Material for the task below:
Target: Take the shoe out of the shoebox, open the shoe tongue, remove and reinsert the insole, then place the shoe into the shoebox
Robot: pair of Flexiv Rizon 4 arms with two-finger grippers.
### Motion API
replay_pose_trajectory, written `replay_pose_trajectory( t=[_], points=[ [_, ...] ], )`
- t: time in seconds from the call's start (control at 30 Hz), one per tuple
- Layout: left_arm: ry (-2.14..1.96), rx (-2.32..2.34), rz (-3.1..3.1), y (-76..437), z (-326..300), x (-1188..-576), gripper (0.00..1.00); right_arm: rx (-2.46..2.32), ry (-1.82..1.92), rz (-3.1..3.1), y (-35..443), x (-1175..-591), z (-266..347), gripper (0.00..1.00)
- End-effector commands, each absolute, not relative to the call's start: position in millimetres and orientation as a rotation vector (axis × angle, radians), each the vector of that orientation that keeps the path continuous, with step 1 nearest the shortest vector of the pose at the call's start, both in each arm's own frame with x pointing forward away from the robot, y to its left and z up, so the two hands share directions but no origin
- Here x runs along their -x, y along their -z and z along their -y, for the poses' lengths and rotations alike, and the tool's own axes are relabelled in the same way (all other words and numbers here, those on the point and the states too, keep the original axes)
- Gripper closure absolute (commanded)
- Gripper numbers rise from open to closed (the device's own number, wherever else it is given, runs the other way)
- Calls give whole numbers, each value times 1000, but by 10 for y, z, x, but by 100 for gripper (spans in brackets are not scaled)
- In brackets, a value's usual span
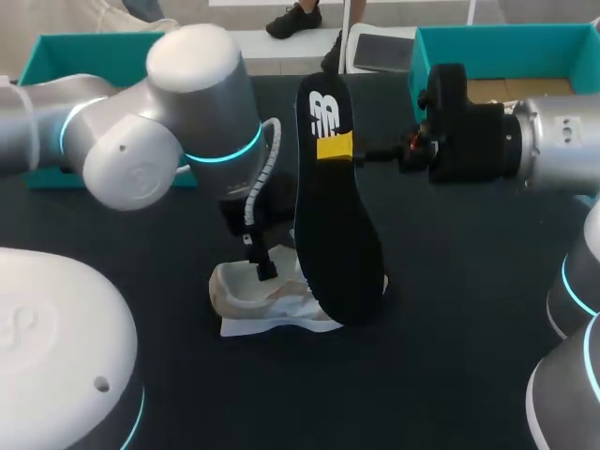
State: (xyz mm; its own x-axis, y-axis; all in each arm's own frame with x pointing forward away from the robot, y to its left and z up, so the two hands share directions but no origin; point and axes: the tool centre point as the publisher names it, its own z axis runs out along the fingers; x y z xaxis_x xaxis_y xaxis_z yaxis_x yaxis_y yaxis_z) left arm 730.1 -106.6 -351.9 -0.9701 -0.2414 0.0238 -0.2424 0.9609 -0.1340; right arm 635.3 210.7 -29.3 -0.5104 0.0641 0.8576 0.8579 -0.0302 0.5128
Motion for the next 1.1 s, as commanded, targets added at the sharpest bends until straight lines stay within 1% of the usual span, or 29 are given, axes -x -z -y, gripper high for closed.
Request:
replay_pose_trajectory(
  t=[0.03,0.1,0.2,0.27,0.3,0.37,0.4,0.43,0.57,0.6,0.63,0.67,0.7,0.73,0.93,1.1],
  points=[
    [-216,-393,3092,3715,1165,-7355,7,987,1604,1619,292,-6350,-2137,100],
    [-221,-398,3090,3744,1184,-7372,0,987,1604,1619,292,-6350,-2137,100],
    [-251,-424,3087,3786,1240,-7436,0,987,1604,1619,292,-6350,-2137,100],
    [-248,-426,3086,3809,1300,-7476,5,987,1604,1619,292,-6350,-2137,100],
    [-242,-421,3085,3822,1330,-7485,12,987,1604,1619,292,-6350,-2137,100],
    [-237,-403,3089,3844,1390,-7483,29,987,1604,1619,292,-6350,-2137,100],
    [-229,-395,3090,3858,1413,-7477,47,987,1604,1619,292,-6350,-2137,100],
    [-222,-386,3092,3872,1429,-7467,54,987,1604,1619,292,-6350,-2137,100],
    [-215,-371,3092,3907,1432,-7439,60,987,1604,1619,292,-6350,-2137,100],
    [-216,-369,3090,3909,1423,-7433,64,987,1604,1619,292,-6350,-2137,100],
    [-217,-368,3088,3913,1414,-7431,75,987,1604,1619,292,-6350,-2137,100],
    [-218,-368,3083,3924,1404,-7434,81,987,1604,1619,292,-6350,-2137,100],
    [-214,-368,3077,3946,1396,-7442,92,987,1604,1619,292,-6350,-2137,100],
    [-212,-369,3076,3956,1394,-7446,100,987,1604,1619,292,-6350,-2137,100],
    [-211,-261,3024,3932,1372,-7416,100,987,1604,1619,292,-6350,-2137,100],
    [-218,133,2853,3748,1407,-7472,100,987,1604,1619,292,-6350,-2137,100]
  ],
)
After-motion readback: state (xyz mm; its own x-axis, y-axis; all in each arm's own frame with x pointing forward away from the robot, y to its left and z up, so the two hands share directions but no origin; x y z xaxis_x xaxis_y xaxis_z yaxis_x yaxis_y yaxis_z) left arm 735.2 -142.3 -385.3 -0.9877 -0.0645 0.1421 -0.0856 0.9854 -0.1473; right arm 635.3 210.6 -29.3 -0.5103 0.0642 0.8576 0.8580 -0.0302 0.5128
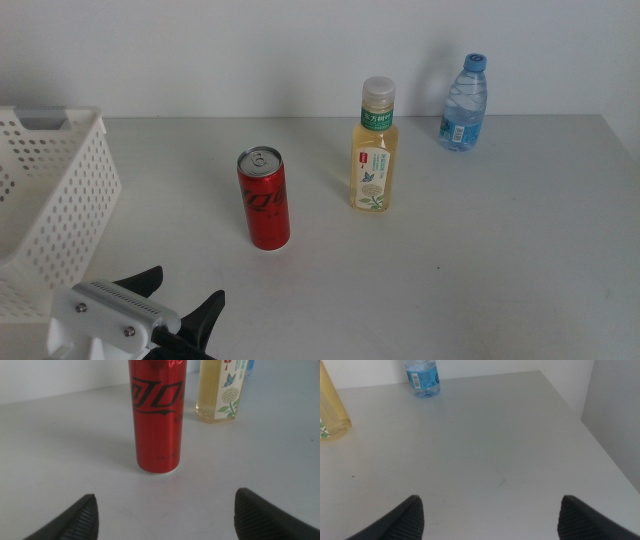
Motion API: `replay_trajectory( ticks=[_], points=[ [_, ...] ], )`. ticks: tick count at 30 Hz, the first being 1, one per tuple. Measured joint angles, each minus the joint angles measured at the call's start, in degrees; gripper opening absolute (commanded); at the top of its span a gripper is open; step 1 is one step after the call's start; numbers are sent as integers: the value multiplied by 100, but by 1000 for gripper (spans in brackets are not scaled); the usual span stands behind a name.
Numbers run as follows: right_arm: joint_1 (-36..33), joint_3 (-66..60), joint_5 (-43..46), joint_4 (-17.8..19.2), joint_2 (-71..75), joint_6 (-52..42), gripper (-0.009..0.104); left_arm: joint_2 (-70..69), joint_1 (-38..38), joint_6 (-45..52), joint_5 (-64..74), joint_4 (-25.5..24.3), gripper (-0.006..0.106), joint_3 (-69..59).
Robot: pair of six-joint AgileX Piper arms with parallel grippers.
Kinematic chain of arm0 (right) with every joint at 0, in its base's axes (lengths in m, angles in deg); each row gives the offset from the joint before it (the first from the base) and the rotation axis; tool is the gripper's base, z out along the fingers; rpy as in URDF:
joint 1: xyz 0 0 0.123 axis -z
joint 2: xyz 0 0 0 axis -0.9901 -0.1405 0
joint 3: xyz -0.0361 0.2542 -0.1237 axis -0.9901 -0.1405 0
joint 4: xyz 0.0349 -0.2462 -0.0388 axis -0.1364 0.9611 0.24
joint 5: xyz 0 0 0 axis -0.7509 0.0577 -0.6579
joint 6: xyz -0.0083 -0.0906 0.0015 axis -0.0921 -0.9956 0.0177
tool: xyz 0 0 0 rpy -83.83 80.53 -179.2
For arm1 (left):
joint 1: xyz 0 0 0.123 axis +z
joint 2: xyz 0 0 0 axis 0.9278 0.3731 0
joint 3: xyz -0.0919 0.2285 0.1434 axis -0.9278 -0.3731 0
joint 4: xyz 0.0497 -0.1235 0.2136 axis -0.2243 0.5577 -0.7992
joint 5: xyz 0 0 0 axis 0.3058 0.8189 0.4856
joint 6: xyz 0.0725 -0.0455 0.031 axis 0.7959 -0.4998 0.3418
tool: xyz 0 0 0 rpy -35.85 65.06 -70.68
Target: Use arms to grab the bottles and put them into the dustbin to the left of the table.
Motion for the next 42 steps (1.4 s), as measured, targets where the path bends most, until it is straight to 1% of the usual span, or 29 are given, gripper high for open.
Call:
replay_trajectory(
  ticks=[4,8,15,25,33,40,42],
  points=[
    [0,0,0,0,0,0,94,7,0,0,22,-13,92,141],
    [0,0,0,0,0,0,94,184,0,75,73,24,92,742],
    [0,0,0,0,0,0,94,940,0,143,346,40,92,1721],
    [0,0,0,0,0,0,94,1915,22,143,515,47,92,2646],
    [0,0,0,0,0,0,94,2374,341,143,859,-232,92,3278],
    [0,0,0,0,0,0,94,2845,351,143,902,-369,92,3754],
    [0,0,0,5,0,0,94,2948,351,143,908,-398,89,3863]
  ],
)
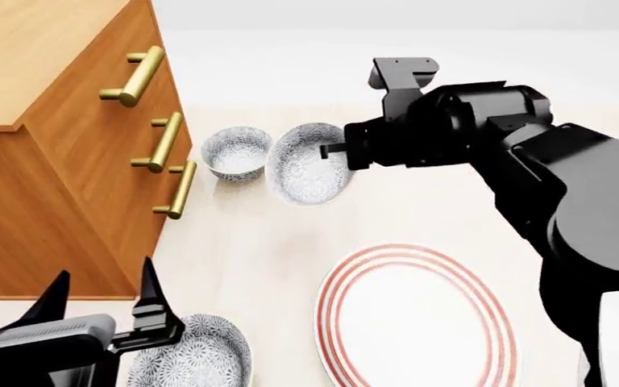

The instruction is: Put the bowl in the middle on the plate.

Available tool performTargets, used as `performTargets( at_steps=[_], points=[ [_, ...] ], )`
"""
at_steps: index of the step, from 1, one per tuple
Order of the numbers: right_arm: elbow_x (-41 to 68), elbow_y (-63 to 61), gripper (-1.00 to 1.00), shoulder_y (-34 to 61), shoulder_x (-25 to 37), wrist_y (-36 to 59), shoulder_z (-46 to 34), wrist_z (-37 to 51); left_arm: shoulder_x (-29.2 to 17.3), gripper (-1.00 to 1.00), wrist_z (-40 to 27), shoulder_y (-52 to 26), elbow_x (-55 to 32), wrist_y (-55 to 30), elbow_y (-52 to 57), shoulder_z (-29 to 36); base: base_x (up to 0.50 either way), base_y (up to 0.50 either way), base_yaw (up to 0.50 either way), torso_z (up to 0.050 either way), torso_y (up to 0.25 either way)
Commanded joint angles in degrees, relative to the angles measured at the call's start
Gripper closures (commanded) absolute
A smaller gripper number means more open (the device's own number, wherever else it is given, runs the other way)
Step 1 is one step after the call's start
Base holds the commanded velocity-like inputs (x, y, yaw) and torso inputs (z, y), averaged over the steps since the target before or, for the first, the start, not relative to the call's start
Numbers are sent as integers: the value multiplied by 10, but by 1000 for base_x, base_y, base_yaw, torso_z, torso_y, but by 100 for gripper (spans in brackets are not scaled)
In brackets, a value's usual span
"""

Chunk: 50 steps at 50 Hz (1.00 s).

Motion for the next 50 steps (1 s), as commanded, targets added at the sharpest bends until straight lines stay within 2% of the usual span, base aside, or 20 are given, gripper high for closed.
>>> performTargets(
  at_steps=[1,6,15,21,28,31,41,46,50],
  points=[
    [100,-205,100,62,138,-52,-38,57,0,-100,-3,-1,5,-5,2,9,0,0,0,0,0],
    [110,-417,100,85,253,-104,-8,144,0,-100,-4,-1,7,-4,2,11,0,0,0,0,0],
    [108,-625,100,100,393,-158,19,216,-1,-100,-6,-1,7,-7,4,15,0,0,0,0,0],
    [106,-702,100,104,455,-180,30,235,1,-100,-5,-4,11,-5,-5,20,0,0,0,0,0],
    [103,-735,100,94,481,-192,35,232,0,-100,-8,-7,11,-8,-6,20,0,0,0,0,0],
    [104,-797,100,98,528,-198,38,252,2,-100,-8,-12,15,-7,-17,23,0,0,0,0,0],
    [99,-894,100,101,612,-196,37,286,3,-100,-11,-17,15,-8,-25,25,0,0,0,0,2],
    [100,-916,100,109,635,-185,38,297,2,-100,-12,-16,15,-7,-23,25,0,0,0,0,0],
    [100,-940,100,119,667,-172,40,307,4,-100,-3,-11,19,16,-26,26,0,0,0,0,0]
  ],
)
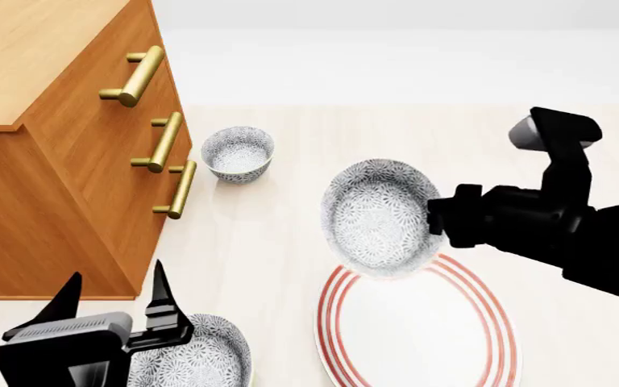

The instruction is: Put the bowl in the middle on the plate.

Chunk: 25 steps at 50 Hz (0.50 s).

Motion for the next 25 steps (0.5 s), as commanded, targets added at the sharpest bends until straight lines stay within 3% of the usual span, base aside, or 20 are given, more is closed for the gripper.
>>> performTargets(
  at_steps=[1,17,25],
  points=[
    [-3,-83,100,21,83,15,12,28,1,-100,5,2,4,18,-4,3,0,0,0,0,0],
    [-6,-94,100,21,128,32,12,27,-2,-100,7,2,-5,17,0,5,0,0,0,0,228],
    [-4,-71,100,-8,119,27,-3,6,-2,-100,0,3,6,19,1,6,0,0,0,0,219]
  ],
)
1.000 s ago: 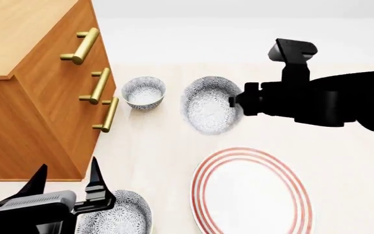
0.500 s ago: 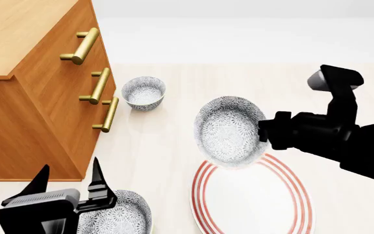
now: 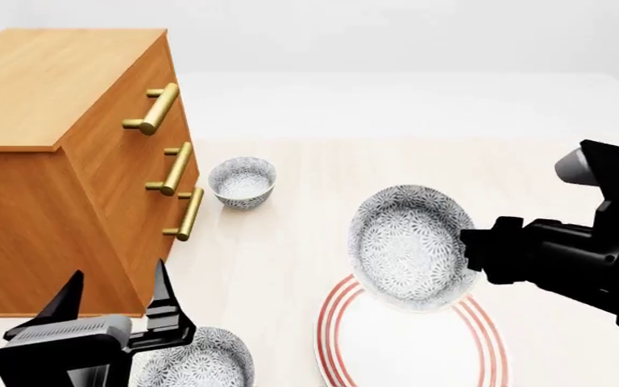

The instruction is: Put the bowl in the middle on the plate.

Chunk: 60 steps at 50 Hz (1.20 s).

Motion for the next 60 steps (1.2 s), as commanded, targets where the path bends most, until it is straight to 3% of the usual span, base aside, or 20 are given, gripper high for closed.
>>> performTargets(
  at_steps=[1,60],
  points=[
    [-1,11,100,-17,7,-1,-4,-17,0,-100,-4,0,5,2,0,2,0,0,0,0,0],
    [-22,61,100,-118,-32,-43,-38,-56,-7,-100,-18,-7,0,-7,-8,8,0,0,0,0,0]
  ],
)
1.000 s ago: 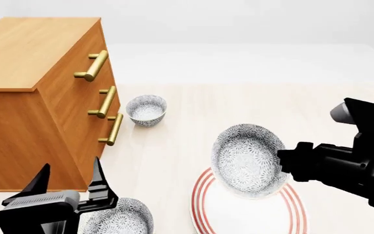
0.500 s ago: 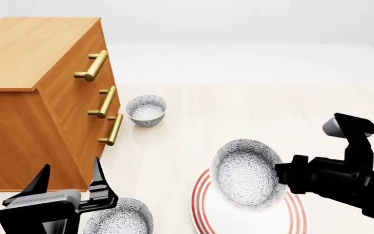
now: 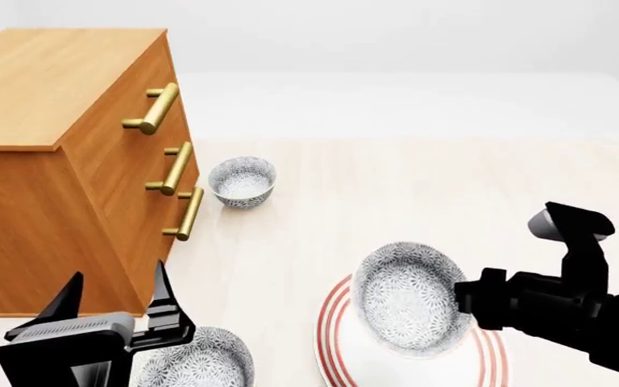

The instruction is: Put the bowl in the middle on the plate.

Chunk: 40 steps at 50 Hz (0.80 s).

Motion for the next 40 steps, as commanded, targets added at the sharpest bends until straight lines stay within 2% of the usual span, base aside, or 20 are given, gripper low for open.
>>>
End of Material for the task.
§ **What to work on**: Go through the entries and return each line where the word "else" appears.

§ **Finished exercise**:
- Gripper numbers rise from open to closed (the device's own number, wherever else it is given, runs the other way)
A smaller gripper number means more open (the device's own number, wherever else it is given, runs the other way)

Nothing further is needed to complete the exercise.